Ispirato al romanzo di Charles Portis che nel 1969 era stato già portato sul grande schermo con protagonista un iconico John Wayne, Il Grinta è un film basato sulla declinazione di quella ‘qualità’ che dà il titolo all’originale ovvero la ‘True Grit’ quella ‘Grinta’ che fa la differenza tra un uomo qualsiasi e un eroe del West capace di dare vita ad una sorta di vera e propria leggenda personale.

Incarnato, stavolta, da uno straordinario Jeff Bridges che torna ancora una volta a lavorare con i due fratelli, il protagonista della storia è uno sceriffo verboso e sensibilmente alcolizzato chiamato da una ragazzina ad arrestare, in territorio indiano, l’assassino del padre dell’adolescente.
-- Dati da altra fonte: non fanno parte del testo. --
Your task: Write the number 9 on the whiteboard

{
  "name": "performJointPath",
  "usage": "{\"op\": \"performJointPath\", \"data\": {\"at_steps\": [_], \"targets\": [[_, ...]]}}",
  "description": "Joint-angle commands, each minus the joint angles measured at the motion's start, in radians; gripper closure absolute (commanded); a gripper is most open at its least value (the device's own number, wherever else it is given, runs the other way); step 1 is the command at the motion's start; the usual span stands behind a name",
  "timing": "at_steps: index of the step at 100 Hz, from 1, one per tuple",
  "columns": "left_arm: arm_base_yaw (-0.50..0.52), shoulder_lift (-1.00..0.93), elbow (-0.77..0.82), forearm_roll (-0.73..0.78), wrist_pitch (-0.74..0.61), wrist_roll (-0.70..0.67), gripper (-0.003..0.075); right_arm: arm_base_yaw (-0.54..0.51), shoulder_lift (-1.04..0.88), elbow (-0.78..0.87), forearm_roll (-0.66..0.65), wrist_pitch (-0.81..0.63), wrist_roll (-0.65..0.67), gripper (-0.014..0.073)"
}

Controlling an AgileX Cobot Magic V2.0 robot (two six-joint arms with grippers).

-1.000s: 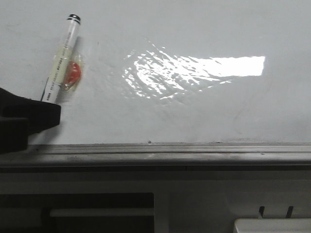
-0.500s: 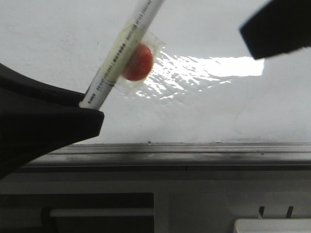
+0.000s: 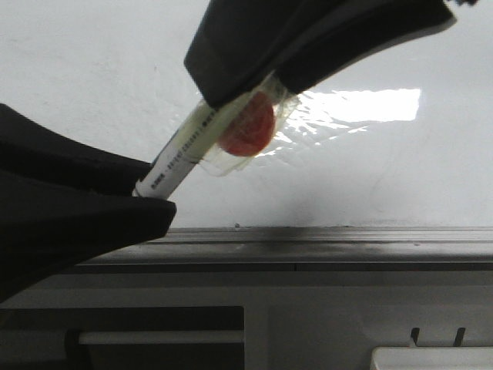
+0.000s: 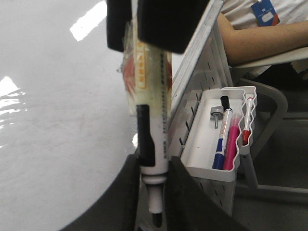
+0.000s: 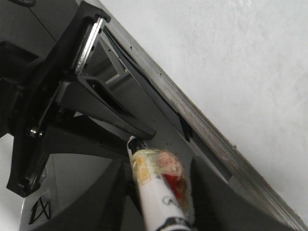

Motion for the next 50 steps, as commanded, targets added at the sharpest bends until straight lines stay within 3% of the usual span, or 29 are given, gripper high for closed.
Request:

La grinta dell’uno si rispecchia nella determinazione dell’altra, una “giovanetta” interpretata da quella Hailee Steinfield, che per la sua notevolissima interpretazione si è meritata addirittura una nomination all’Oscar.

Il viaggio di questa coppia improbabile, alla ricerca dell’omicida portato sullo schermo da John Brolin affiancati dal ‘tenero’ cacciatore di taglie Matt Damon fa di Il Grinta un percorso in un paese fatto di meraviglie tutt’altro che esaltanti dove, tra personaggi estrosi e situazioni drammatiche, si dipana una storia di freddezza, determinazione e proiettili.
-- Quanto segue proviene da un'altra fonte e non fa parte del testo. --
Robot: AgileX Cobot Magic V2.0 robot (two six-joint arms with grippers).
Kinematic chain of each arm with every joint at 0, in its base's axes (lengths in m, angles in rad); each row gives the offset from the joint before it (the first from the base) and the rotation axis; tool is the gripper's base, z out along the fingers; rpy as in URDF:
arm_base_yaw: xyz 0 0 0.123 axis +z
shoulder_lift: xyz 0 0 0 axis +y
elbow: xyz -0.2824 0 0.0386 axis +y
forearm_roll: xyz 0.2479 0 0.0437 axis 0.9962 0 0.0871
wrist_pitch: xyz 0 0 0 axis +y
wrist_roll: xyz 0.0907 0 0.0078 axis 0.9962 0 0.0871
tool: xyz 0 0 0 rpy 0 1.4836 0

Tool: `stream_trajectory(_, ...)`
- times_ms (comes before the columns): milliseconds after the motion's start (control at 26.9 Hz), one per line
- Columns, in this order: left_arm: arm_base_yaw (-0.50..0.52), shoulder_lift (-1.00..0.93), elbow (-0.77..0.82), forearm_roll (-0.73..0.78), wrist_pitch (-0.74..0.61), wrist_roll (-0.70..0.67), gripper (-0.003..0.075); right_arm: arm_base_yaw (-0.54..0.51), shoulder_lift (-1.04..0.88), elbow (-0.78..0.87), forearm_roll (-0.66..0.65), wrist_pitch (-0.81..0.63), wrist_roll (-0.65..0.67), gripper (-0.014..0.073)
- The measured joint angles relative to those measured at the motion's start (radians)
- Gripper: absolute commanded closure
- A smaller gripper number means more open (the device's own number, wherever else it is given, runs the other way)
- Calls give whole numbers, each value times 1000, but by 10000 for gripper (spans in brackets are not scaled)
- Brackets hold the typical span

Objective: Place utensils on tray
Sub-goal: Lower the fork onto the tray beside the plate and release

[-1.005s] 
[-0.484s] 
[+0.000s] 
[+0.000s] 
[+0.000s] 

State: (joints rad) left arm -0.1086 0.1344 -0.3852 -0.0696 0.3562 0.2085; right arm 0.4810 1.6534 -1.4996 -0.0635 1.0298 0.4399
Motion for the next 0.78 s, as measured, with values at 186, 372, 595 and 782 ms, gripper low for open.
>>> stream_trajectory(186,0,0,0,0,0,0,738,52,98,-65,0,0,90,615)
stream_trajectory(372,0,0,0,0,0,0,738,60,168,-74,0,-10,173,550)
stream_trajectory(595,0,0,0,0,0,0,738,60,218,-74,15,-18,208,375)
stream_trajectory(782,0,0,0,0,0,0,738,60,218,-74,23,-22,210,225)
Un viaggio sentimentale che diventa una forma di educazione coatta di una ragazzina ad una vita dura, disperata, dove la violenza serve a proteggersi dal sopruso e dove il confine tra legge e giustizia è decisamente molto tenue.

Un film duro in cui i Coen distillano la loro consueta ironia e perfettamente in linea con la loro weltanschaung di un mondo popolato da personaggi eccentrici talora un po’ cretini, altre volte più crudeli che meschini in un orizzonte violento dove la normalità è un lusso che solo pochi si possono permettere.
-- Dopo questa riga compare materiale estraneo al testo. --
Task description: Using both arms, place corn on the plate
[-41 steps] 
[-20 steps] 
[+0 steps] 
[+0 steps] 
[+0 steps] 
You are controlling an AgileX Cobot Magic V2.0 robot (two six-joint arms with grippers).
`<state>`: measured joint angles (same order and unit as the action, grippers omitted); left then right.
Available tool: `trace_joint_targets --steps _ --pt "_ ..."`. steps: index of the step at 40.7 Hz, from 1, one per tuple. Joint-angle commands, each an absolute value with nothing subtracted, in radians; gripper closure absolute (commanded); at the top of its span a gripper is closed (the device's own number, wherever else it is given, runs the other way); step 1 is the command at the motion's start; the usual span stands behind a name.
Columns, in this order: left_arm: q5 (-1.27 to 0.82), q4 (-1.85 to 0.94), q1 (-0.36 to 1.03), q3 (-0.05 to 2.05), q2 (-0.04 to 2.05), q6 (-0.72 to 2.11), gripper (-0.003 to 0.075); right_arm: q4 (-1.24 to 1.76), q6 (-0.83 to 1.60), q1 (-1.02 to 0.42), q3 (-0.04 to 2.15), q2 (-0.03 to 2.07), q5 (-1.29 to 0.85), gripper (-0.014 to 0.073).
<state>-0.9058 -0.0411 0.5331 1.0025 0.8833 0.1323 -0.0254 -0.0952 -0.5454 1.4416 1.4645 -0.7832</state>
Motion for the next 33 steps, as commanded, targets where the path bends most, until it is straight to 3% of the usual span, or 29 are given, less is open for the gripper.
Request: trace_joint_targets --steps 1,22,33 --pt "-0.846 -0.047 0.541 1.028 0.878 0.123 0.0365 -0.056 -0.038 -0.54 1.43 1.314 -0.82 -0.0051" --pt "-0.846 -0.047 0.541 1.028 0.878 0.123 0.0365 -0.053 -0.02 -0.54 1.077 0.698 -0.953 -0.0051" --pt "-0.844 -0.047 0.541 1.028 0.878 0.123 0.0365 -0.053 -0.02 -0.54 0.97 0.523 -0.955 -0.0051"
Brillante e intelligente, Il Grinta è un western esistenziale dal sapore forte e intenso, con scarsissime concessioni all’introspezione, dove il pericolo è sempre in agguato e dove, alla fine, tutto sembra essere affidato al caso. A scelte personali che, come il passo della Bibbia citato all’inizio, vedono il Bene dipendere dalla volontà di alcuni di fermare e punire il male.

Una pellicola importante che offre diversi piani di lettura e che, in fondo, riflette sulla casualità legata alla paternità. Una figlia senza padre che si affida ad un uomo per avere giustizia, un padre senza più figli che accetta la sfida di aiutare un’adolescente a fare pace con il proprio futuro.

Nonostante il destino, comunque, alla fine, esiga il suo inevitabile tributo.